From ca66ba489399a3c37e39875f6d1f6c278cfcb9be Mon Sep 17 00:00:00 2001
From: Dennis O'Brien <dennis@dennisobrien.net>
Date: Mon, 19 Sep 2016 15:14:00 -0700
Subject: [PATCH] Fix initialization of Database sqlalchemy_uri and password
 (#1137)

* move initialization of Database sqlalchemy_uri and password from DatabaseView.pre_add to utils.get_or_create_main_db.
Unit tests for mysql and postgres include username and password in the SQLALCHEMY_DATABASE_URI.

* modified test_testconn to work with sqlalchemy uri with a username and password.
---
 .travis.yml         |  3 +++
 caravel/models.py   |  6 ++++++
 caravel/utils.py    |  2 +-
 caravel/views.py    | 16 +++++++---------
 tests/core_tests.py | 21 +++++++++++++++++----
 tox.ini             | 10 +++++-----
 6 files changed, 39 insertions(+), 19 deletions(-)

diff --git a/.travis.yml b/.travis.yml
index 5f72d3eb6..531e606ef 100644
--- a/.travis.yml
+++ b/.travis.yml
@@ -27,7 +27,10 @@ before_install:
   - npm install -g npm@'>=3.9.5'
 before_script:
   - mysql -e 'drop database if exists caravel; create database caravel DEFAULT CHARACTER SET utf8 COLLATE utf8_unicode_ci' -u root
+  - mysql -u root -e "CREATE USER 'mysqluser'@'localhost' IDENTIFIED BY 'mysqluserpassword';"
+  - mysql -u root -e "GRANT ALL ON caravel.* TO 'mysqluser'@'localhost';"
   - psql -c 'create database caravel;' -U postgres
+  - psql -c "CREATE USER postgresuser WITH PASSWORD 'pguserpassword';" -U postgres
   - export PATH=${PATH}:/tmp/hive/bin
 install:
   - pip install --upgrade pip
diff --git a/caravel/models.py b/caravel/models.py
index 785ebd8a4..956c36e26 100644
--- a/caravel/models.py
+++ b/caravel/models.py
@@ -433,6 +433,12 @@ class Database(Model, AuditMixinNullable):
         url = make_url(self.sqlalchemy_uri_decrypted)
         return url.get_backend_name()
 
+    def set_sqlalchemy_uri(self, uri):
+        conn = sqla.engine.url.make_url(uri)
+        self.password = conn.password
+        conn.password = "X" * 10 if conn.password else None
+        self.sqlalchemy_uri = str(conn)  # hides the password
+
     def get_sqla_engine(self, schema=None):
         extra = self.get_extra()
         url = make_url(self.sqlalchemy_uri_decrypted)
diff --git a/caravel/utils.py b/caravel/utils.py
index 2fb43ada9..04b0ee28a 100644
--- a/caravel/utils.py
+++ b/caravel/utils.py
@@ -100,7 +100,7 @@ def get_or_create_main_db(caravel):
     if not dbobj:
         dbobj = DB(database_name="main")
     logging.info(config.get("SQLALCHEMY_DATABASE_URI"))
-    dbobj.sqlalchemy_uri = config.get("SQLALCHEMY_DATABASE_URI")
+    dbobj.set_sqlalchemy_uri(config.get("SQLALCHEMY_DATABASE_URI"))

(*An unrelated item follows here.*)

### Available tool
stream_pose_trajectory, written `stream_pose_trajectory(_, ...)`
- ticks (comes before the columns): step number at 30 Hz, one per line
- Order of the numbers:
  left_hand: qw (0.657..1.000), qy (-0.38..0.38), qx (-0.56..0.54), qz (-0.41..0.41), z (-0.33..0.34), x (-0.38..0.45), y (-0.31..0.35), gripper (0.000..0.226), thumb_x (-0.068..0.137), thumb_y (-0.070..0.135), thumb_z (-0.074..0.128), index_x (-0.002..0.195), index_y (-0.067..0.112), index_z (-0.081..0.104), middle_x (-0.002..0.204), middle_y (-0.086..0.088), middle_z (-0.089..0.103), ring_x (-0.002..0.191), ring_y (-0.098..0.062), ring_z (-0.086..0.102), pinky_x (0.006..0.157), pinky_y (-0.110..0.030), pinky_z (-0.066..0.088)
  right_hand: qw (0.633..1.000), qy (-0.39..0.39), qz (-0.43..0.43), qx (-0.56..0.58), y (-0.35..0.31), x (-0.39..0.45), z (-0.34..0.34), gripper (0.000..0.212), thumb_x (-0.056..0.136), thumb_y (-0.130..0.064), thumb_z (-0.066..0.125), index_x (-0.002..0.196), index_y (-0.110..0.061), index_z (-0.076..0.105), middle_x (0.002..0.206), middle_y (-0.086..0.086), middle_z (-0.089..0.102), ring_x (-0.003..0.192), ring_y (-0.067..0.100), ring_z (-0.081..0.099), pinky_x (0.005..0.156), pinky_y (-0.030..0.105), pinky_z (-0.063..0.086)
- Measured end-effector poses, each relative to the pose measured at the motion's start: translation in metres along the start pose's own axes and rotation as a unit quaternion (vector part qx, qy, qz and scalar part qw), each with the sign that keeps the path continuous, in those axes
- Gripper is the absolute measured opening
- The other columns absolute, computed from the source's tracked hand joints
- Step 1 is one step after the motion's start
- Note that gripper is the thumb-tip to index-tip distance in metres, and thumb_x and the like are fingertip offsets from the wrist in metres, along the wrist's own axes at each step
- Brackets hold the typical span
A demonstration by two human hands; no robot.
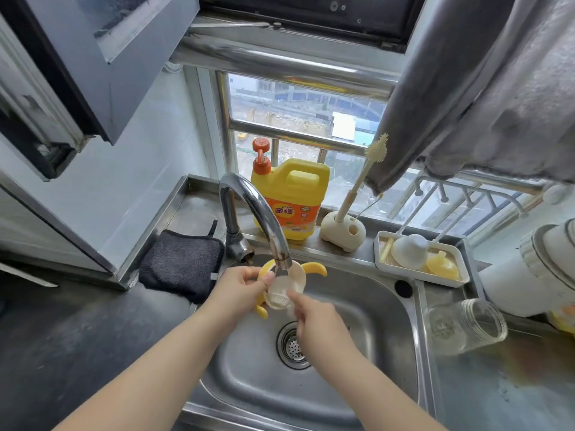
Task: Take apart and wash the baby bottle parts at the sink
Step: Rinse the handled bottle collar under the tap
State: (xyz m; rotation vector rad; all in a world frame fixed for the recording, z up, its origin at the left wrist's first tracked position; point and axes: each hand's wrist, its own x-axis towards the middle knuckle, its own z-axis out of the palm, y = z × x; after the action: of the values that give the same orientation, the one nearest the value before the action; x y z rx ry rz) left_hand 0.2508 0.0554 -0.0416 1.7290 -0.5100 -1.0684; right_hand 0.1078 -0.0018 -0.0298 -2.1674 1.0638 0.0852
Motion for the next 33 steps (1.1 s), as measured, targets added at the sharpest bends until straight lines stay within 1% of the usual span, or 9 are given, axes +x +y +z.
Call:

     dbobj.expose_in_sqllab = True
     db.session.add(dbobj)
     db.session.commit()
diff --git a/caravel/views.py b/caravel/views.py
index ceafcf723..db4a6e77c 100755
--- a/caravel/views.py
+++ b/caravel/views.py
@@ -497,10 +497,6 @@ class DatabaseView(CaravelModelView, DeleteMixin):  # noqa
     }
 
     def pre_add(self, db):
-        conn = sqla.engine.url.make_url(db.sqlalchemy_uri)

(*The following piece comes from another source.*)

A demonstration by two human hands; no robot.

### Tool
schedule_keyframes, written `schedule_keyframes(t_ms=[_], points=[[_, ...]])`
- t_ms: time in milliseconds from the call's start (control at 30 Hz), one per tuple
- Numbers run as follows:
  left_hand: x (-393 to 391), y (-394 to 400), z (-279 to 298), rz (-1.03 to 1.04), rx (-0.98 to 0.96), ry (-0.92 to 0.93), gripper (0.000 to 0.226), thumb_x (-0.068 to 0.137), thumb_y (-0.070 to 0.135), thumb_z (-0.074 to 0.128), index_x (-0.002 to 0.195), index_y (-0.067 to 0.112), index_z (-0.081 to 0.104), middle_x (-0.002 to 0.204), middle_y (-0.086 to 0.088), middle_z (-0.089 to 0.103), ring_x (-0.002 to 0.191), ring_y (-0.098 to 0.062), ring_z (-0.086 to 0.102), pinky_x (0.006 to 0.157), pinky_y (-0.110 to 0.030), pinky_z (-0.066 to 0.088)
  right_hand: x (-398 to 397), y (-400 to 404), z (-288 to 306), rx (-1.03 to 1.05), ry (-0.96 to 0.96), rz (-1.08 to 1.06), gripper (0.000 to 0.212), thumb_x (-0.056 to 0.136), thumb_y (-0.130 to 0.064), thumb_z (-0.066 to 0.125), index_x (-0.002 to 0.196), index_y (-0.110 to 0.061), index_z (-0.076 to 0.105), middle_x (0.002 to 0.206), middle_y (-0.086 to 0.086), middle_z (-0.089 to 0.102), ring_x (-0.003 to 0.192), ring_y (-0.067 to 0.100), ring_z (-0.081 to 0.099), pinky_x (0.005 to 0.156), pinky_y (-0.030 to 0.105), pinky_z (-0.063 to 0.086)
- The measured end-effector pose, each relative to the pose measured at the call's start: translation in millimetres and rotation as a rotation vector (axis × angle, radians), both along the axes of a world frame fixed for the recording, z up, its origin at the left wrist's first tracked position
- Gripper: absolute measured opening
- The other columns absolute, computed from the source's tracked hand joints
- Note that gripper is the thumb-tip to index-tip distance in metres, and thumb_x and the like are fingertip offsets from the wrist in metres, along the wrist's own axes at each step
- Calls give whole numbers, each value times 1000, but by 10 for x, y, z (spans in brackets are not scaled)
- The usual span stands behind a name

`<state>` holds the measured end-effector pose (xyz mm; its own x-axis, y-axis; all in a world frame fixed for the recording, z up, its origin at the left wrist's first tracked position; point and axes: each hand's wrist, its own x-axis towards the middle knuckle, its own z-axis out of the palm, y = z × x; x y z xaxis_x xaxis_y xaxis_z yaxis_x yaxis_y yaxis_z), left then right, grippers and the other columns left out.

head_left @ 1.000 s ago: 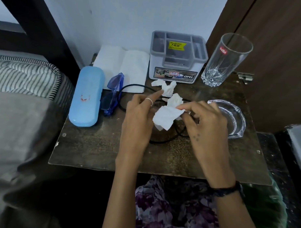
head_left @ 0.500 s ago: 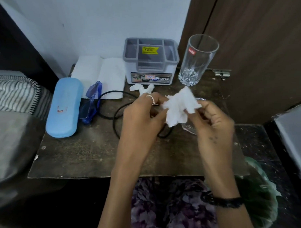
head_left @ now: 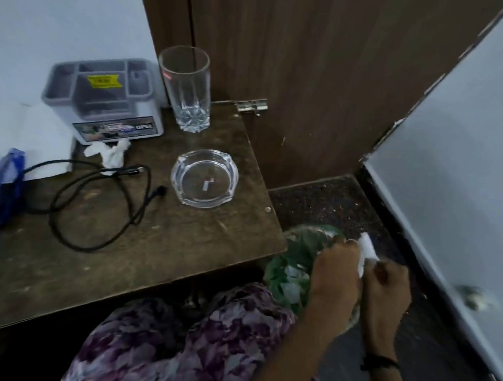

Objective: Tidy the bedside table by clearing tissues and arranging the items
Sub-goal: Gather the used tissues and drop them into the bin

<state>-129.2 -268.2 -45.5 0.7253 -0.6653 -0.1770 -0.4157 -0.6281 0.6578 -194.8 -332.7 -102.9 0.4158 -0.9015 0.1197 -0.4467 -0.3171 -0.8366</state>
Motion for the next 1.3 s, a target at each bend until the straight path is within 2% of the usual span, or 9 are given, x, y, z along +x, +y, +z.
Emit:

-        db.password = conn.password
-        conn.password = "X" * 10 if conn.password else None
-        db.sqlalchemy_uri = str(conn)  # hides the password
         utils.merge_perm(sm, 'database_access', db.perm)
 
     def pre_update(self, db):
@@ -1252,15 +1248,17 @@ class Caravel(BaseCaravelView):
         try:
             uri = request.json.get('uri')
             db_name = request.json.get('name')
-            if db_name and ':XXXXXXXXXX@' in uri:
+            if db_name:
                 database = (
-                    db.session()
+                    db.session
                     .query(models.Database)
-                    .filter_by(database_name=db_name).first()
+                    .filter_by(database_name=db_name)
+                    .first()
                 )
-                if database is not None:
+                if uri == database.safe_sqlalchemy_uri():
+                    # the password-masked uri was passed
+                    # use the URI associated with this database
                     uri = database.sqlalchemy_uri_decrypted
-
             connect_args = (
                 request.json
                 .get('extras', {})
diff --git a/tests/core_tests.py b/tests/core_tests.py
index 4e8e96199..01a7a8111 100644
--- a/tests/core_tests.py
+++ b/tests/core_tests.py
@@ -115,17 +115,30 @@ class CoreTests(CaravelTestCase):
         assert self.client.get('/ping').data.decode('utf-8') == "OK"
 
     def test_testconn(self):
-        data = json.dumps({'uri': 'sqlite:////tmp/caravel_unittests.db'})
-        response = self.client.post('/caravel/testconn', data=data, content_type='application/json')
-        assert response.status_code == 200
+        database = (
+            db.session
+            .query(models.Database)
+            .filter_by(database_name='main')
+            .first()
+        )
 
+        # validate that the endpoint works with the password-masked sqlalchemy uri
         data = json.dumps({
-            'uri': 'postgresql+psycopg2://foo:XXXXXXXXXX@127.0.0.1/bar',
+            'uri': database.safe_sqlalchemy_uri(),
             'name': 'main'
         })
         response = self.client.post('/caravel/testconn', data=data, content_type='application/json')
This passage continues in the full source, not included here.